EXERCISE:
Only the lines holding "camera" are wanted; find them in the listing and return each one.

··· DATASET ···

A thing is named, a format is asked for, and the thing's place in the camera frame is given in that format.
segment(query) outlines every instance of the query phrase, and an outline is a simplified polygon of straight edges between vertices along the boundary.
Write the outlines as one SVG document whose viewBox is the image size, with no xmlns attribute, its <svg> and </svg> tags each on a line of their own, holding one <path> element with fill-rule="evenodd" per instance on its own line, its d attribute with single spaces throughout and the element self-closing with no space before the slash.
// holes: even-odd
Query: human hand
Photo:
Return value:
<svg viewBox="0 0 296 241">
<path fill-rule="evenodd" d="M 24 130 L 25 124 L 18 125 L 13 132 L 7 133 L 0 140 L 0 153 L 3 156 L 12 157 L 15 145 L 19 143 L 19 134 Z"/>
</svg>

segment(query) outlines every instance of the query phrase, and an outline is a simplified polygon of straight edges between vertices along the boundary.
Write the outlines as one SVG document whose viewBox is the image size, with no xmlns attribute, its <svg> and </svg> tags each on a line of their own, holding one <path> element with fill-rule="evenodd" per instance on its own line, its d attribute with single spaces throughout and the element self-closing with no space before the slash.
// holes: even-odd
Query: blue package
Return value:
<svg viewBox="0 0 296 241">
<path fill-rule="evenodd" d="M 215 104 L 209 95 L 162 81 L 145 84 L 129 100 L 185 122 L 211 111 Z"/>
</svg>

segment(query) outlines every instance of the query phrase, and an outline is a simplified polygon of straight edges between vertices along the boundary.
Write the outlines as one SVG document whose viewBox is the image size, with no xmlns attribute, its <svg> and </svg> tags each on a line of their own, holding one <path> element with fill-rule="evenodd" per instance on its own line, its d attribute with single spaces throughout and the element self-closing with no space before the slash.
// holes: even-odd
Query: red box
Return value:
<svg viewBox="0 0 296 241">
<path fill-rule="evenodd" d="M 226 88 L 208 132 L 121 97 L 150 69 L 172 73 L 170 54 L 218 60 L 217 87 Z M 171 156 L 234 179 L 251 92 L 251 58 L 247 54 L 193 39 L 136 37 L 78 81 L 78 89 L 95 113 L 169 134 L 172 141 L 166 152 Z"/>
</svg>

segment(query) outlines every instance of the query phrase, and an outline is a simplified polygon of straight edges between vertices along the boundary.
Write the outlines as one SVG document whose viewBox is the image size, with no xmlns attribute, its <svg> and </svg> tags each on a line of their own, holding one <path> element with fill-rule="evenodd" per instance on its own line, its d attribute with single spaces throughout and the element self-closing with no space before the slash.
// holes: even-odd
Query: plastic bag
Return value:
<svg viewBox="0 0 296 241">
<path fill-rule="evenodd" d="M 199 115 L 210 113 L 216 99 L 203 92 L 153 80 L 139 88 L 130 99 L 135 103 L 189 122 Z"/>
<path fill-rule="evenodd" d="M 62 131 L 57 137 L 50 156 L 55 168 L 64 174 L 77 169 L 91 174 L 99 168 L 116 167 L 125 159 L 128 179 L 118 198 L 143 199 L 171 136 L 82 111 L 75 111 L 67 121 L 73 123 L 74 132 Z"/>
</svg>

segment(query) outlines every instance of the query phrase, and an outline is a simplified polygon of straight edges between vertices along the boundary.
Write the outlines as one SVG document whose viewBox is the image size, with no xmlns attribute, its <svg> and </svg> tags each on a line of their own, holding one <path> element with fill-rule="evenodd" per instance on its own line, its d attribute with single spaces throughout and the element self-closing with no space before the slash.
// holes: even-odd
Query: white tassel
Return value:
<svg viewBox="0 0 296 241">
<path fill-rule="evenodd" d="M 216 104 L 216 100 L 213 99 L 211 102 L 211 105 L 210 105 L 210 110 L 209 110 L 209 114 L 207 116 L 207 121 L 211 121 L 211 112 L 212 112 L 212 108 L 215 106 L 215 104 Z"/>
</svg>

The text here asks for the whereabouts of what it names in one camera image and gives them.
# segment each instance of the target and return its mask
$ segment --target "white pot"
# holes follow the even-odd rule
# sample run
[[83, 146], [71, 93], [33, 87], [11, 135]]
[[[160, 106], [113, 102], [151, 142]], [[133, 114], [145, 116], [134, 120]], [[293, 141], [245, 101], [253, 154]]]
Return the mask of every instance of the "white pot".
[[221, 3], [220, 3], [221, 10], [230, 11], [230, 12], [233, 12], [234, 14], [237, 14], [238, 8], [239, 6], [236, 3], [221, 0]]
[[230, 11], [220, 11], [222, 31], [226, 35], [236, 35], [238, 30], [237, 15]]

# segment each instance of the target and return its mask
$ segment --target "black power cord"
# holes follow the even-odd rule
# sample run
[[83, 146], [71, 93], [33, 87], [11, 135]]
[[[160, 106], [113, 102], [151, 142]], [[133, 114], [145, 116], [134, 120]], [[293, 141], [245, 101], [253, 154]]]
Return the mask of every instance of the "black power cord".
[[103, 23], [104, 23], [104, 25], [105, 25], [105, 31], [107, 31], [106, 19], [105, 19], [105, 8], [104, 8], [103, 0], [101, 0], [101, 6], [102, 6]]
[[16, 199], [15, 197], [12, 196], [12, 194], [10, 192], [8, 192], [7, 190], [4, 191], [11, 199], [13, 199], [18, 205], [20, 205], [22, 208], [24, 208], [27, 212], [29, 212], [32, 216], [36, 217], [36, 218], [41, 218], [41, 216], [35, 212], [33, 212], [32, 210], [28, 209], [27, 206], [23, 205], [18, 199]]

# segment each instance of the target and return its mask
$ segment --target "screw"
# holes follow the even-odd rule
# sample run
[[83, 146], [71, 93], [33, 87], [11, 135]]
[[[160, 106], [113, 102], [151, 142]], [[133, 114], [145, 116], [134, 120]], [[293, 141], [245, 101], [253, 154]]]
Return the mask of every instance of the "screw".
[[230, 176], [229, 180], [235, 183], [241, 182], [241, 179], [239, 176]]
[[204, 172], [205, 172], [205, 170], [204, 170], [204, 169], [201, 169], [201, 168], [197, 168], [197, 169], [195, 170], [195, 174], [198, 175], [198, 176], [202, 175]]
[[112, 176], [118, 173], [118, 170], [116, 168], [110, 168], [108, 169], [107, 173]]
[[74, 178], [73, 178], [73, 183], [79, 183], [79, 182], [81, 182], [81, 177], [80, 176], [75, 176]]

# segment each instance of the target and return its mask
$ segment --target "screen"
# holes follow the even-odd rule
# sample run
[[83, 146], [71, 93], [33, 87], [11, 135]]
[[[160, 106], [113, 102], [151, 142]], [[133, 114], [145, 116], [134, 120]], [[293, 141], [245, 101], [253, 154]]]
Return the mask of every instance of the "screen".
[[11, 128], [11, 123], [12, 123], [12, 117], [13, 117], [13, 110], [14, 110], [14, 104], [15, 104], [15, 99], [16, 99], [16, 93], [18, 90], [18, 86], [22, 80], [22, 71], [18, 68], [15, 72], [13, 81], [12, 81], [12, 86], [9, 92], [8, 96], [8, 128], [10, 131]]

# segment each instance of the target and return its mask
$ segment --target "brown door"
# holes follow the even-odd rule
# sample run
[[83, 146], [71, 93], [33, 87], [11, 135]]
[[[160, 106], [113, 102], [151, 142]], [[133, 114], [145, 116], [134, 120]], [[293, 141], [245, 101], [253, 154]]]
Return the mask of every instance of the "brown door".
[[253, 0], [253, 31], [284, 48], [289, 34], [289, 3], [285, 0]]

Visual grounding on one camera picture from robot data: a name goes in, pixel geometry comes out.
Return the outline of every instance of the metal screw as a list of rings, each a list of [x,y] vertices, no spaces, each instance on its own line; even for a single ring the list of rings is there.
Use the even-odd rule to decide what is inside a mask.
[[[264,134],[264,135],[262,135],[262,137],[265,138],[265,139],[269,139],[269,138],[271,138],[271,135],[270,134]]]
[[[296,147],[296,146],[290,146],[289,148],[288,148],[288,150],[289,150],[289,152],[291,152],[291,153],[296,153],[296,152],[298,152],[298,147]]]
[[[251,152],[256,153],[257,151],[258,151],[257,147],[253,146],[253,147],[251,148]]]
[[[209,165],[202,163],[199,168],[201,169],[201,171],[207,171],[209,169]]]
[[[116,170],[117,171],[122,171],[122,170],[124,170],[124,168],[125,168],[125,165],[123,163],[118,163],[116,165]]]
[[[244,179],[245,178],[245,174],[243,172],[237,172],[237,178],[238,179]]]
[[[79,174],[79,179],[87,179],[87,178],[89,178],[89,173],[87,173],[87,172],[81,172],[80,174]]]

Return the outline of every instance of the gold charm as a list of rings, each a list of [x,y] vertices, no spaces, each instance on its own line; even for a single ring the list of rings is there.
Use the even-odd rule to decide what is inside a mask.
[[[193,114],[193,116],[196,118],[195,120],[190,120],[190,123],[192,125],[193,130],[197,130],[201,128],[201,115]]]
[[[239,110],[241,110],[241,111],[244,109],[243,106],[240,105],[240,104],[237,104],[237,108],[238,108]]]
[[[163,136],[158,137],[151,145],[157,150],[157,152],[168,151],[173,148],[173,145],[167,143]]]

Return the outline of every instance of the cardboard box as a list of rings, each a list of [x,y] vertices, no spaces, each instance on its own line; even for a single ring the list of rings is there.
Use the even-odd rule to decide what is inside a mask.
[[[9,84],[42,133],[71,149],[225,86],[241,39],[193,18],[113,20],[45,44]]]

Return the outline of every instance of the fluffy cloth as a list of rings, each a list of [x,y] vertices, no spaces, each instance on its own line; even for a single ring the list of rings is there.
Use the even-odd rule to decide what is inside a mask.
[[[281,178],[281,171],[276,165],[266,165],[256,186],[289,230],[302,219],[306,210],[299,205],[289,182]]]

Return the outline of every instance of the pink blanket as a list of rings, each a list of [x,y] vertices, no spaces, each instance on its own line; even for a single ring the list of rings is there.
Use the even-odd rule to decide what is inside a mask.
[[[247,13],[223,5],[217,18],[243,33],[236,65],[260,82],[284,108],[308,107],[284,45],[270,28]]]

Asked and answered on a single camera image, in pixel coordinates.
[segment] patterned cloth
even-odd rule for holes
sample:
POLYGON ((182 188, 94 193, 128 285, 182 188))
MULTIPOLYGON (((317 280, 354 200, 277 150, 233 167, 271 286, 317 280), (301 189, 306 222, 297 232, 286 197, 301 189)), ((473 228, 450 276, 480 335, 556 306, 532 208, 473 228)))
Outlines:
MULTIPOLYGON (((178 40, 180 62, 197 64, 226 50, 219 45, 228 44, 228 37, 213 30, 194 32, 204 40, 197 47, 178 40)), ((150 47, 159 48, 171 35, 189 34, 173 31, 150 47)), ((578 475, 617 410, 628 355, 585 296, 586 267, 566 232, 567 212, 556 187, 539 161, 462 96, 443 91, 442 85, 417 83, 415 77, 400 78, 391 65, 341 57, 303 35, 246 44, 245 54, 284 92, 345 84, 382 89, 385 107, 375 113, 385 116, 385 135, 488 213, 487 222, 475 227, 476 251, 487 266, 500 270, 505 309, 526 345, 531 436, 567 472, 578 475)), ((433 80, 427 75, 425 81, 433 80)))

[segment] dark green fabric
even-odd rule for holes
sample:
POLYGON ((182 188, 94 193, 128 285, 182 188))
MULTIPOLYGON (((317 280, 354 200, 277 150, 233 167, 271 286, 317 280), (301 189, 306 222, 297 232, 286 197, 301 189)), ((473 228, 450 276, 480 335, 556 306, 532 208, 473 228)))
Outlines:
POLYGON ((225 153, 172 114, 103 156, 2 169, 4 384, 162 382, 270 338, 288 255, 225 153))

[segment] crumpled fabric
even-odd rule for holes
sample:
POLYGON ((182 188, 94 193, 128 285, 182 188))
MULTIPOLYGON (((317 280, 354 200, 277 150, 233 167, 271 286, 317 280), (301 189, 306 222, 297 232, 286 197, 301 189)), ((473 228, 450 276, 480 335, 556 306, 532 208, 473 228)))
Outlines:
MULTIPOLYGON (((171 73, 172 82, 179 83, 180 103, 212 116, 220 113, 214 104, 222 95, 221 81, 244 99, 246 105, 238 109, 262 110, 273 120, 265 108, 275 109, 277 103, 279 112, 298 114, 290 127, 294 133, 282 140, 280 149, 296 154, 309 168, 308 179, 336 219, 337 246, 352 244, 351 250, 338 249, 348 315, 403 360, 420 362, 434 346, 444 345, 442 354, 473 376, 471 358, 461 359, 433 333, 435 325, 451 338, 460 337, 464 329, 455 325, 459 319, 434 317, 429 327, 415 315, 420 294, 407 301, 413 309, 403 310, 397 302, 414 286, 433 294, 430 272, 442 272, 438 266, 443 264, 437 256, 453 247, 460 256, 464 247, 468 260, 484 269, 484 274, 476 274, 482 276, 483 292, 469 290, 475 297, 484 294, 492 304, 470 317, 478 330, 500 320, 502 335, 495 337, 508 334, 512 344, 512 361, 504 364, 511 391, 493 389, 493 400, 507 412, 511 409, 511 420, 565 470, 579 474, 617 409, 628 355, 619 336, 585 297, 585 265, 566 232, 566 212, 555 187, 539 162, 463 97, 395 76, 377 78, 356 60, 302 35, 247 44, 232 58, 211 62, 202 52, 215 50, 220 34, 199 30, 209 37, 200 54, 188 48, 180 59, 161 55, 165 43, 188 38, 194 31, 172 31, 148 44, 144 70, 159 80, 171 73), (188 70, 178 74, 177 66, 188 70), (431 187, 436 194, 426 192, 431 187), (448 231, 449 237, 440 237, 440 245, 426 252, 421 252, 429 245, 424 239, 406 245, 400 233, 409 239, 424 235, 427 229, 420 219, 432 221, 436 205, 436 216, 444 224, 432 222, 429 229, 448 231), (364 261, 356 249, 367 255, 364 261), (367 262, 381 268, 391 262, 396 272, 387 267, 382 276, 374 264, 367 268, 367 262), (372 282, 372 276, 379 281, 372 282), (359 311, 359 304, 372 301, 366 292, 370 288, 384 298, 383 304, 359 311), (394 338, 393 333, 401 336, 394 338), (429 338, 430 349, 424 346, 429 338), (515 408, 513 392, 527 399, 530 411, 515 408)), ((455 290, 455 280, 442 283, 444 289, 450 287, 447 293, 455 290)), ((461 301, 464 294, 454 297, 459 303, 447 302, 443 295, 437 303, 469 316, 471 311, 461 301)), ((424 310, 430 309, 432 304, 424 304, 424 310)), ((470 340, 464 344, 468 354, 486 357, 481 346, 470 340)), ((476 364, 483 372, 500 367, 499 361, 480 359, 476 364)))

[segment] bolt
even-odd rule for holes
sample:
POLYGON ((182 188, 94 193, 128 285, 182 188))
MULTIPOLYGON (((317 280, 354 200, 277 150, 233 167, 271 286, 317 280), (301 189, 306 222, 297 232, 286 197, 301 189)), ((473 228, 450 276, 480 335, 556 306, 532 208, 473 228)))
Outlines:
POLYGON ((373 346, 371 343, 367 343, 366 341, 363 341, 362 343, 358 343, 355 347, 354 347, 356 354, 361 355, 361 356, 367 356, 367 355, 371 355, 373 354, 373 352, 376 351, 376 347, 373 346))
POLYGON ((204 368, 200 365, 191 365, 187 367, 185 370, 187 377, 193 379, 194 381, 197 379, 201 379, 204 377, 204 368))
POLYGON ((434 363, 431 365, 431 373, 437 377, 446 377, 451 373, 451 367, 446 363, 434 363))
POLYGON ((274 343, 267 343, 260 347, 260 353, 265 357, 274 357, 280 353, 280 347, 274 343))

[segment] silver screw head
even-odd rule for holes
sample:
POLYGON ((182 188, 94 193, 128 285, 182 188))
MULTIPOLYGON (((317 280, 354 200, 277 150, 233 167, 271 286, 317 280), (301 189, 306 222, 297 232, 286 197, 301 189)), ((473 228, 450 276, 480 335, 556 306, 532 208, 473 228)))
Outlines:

···

RESPONSE:
A thing is named, a format is asked for, and the thing's place in the camera frame is given in that format.
The text here asks for the whereabouts of what it names in one camera image and gives them.
Visual grounding on one camera picture from robot data: a name goes in, pixel geometry comes out.
Asked and answered on a single camera image, in pixel coordinates.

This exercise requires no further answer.